Starting with Breathless / Godard

So a long time ago in a post Google refuses to churn up, madkevin recommended this film as a starting point for someone who had no experience with Godard. I watched it, and I loved it, and I wanted to know where to go next and why. This is the bat signal for that mission.

I think my favorite part of the movie was the upper lip tic of the main character, and how that went from seeming awkward at first to being a useful tell for something interesting going on in his mind. A strange thing to focus on, but there it is.

Hey, glad you liked it, LK!

If you like musicals, and want to see the Godard version of a musical, then jump in with A Woman Is A Woman, which was his next chronologically after Breathless.

If you want to see a bit of inside-movies nastiness coupled with some of the greatest widescreen composition ever filmed and a truly amazing Fritz Lang cameo, hunt down the Criterion release of Contempt.

If you want to see more Anna Karina in black & white, watch A Bande Apart (aka Band of Outsiders).

If you want to dive right into the deep end of Godardian weirdness, try Pierrot Le Fou if you like crime fiction, or Alphaville if you like sci-fi.

I’m curious about the musical thing just because of how well he used sound and music in Breathless, but I don’t think I’ve ever been able to sit through any kind of musical with happy results (even fairly conventional versions like the South Park movie). I blame it on childhood trauma.

Contempt sounds fantastic, so I’ll take it from there. Thanks!

I’m a Godard noob, but I recommend Alphaville, which I found sublimely weird and unlike anything else.

Jean Seberg in Breathless is one of my visions of perfect feminine beauty. What a movie, what a light airy freeing moment in the history of the medium.

I found personally found Contempt a slog to get through though I loved Pierrot Le Fou.

Contempt is a movie that requires an understanding of the film industry of the time and the story of it’s own creation to fully appreciate. (That’s why I’m suggesting LK watch the Criterion, because there’s a treasure trove of information on that set.) I don’t want to spoil any of it for LK, so I’ll say no more, but the short version is that Godard took a million bucks of Hollywood cash to make a diatribe against movie industry.

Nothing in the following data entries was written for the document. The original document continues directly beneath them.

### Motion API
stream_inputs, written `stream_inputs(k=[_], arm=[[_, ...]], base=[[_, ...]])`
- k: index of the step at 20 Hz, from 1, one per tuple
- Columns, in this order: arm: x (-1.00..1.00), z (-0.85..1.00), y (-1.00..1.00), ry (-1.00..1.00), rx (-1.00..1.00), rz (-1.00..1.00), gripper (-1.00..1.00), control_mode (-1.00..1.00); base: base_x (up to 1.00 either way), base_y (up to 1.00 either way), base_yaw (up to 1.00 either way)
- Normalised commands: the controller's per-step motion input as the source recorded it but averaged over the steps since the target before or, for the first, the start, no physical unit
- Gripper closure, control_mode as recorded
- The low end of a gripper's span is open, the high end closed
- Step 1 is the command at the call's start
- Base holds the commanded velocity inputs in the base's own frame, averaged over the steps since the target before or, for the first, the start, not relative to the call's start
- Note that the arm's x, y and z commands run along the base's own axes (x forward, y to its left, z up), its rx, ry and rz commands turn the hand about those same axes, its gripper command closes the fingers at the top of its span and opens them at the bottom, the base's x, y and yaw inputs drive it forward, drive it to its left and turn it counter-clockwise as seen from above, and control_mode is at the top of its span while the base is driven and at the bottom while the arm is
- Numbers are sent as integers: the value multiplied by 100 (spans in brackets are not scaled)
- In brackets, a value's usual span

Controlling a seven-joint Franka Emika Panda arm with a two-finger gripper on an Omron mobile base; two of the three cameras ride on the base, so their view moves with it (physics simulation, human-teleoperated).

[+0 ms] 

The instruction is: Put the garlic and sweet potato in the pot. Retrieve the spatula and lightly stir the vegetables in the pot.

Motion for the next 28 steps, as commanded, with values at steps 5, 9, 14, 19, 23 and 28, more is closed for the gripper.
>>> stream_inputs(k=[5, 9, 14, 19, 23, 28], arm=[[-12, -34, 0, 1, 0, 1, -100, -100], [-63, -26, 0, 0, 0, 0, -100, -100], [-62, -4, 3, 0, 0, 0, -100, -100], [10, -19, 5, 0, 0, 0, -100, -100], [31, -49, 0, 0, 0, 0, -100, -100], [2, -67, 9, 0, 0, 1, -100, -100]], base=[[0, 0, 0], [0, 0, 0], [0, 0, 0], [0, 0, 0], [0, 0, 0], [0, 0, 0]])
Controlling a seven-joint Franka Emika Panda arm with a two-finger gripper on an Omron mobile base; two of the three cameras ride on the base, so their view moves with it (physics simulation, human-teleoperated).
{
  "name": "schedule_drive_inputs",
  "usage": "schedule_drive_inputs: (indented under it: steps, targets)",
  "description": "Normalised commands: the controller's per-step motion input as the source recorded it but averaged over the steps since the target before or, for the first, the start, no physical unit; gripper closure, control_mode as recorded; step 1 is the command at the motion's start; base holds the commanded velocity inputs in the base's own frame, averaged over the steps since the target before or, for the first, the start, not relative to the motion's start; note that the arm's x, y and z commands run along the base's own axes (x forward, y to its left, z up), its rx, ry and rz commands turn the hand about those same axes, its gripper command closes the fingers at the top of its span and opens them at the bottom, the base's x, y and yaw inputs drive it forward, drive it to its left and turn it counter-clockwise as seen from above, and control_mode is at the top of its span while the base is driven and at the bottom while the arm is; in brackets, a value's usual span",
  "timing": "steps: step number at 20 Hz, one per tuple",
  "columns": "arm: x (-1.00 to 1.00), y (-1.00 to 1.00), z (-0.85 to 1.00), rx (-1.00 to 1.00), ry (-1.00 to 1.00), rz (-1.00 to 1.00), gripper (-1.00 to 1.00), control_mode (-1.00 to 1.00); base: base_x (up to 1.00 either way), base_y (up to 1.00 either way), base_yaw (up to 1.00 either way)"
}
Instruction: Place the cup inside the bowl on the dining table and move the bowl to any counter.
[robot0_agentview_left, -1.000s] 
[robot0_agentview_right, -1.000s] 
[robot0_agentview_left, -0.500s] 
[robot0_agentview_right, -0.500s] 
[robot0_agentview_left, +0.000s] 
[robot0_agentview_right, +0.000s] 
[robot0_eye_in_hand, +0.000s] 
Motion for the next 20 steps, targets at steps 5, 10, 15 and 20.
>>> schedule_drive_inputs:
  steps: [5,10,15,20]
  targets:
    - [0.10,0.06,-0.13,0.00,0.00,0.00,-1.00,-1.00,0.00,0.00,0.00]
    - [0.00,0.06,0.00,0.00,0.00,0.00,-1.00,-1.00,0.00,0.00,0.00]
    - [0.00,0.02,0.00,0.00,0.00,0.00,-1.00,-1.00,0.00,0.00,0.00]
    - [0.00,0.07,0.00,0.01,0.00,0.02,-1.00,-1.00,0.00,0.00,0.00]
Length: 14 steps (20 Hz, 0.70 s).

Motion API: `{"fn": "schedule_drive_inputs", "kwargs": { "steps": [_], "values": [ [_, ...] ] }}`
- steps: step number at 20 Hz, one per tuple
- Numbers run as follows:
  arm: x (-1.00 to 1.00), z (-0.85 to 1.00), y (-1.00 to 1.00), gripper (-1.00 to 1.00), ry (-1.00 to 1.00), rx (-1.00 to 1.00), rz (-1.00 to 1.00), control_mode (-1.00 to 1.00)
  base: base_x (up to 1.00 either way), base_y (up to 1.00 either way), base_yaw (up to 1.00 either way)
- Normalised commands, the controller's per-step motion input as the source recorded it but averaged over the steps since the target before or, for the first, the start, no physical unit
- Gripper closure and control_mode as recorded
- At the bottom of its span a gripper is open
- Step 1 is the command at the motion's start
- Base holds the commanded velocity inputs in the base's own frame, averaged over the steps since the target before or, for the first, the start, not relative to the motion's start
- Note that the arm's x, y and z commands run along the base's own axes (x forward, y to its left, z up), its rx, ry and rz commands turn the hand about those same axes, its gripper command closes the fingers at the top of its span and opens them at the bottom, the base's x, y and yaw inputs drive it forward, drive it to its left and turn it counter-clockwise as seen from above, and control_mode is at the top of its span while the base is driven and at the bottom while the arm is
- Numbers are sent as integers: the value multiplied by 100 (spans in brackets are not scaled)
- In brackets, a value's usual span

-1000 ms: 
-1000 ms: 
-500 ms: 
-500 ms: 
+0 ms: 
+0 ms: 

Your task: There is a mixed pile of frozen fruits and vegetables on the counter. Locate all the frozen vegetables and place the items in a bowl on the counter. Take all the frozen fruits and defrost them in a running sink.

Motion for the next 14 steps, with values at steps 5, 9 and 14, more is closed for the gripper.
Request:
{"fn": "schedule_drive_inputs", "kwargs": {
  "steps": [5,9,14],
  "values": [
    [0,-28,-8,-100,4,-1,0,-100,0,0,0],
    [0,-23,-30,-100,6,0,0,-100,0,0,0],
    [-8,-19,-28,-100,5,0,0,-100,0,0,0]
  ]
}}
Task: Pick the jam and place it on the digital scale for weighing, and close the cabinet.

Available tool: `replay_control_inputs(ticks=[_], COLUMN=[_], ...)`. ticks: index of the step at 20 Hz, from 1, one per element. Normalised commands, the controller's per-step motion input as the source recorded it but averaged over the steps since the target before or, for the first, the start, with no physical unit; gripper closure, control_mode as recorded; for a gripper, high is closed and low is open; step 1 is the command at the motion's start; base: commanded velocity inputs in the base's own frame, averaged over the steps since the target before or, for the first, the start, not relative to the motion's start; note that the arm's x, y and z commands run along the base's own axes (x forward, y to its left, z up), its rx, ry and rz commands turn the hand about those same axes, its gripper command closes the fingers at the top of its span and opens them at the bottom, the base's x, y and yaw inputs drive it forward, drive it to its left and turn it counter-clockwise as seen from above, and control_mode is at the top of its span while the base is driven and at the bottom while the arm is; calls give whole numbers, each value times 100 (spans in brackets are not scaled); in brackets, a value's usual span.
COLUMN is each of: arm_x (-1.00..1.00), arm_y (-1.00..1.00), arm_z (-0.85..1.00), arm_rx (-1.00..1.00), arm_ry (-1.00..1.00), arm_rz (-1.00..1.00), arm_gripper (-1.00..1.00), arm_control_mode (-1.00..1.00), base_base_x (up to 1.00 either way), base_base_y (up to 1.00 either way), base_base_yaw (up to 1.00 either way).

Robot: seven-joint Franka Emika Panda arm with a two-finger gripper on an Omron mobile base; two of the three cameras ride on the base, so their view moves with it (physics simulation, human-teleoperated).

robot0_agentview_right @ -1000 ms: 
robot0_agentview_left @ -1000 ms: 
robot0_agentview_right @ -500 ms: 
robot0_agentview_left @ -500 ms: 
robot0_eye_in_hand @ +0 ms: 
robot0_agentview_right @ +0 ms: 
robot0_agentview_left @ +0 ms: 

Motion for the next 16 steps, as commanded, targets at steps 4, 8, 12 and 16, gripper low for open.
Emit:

The Criterion disc also features what must be one of the greatest interviews ever, where Godard sits down with Fritz Lang to discuss the difficulties of making movies. Godard - who, by the way, is exactly the kind of 60s French intellectual you imagine he must have been - complains about the hardships of making movies in France, and Fritz Lang says something like “Yeah, that’s really hard. I made movies under the NAZIS.”

Ah, I thought you were being detail oriented in terms of the quality of the print being restored and everything. I’ve now watched Battle of Algiers on six separate occasions, and not once would I have watched the special features had they not been relevant to something I needed for a class. Are these features that I need to watch prior or after the movie, because it sounds like they need to come before. Thanks again.

In order of release – he actually made Le Petit Soldat next, it was just banned for three years.

'65-'67 is peak Godard in my book. I’m reluctant to recommend any of it as a starting point, but then Weekend was my first exposure and it worked out all right for me…

Nah, you can jump in with Contempt. (Also, the picture quality and restoration is amazing on the Criterion, so it was partially about that too.) Realistically, if you’re not in the mood to watch them, you can probably glean what you need from the wikipedia article.

By the way, how great is Battle Of Algiers?

I think what most impressed me recently was its ability to speak cross generationally and reach a relatively young audience. I used parts of it as a reference point for contrasting the concept of revolution vs independence with 13-15 year olds, and Algiers’ choice of imagery for a given moment (the selection process for female suicide bombers with “good hair” and light skin had had immediate connotations for the majority black group, for instance) was given even more life when I had their perspectives to think about. But hey, I don’t want to gush. I just love it when a movie remains so flexible and accessible at different stages in my life.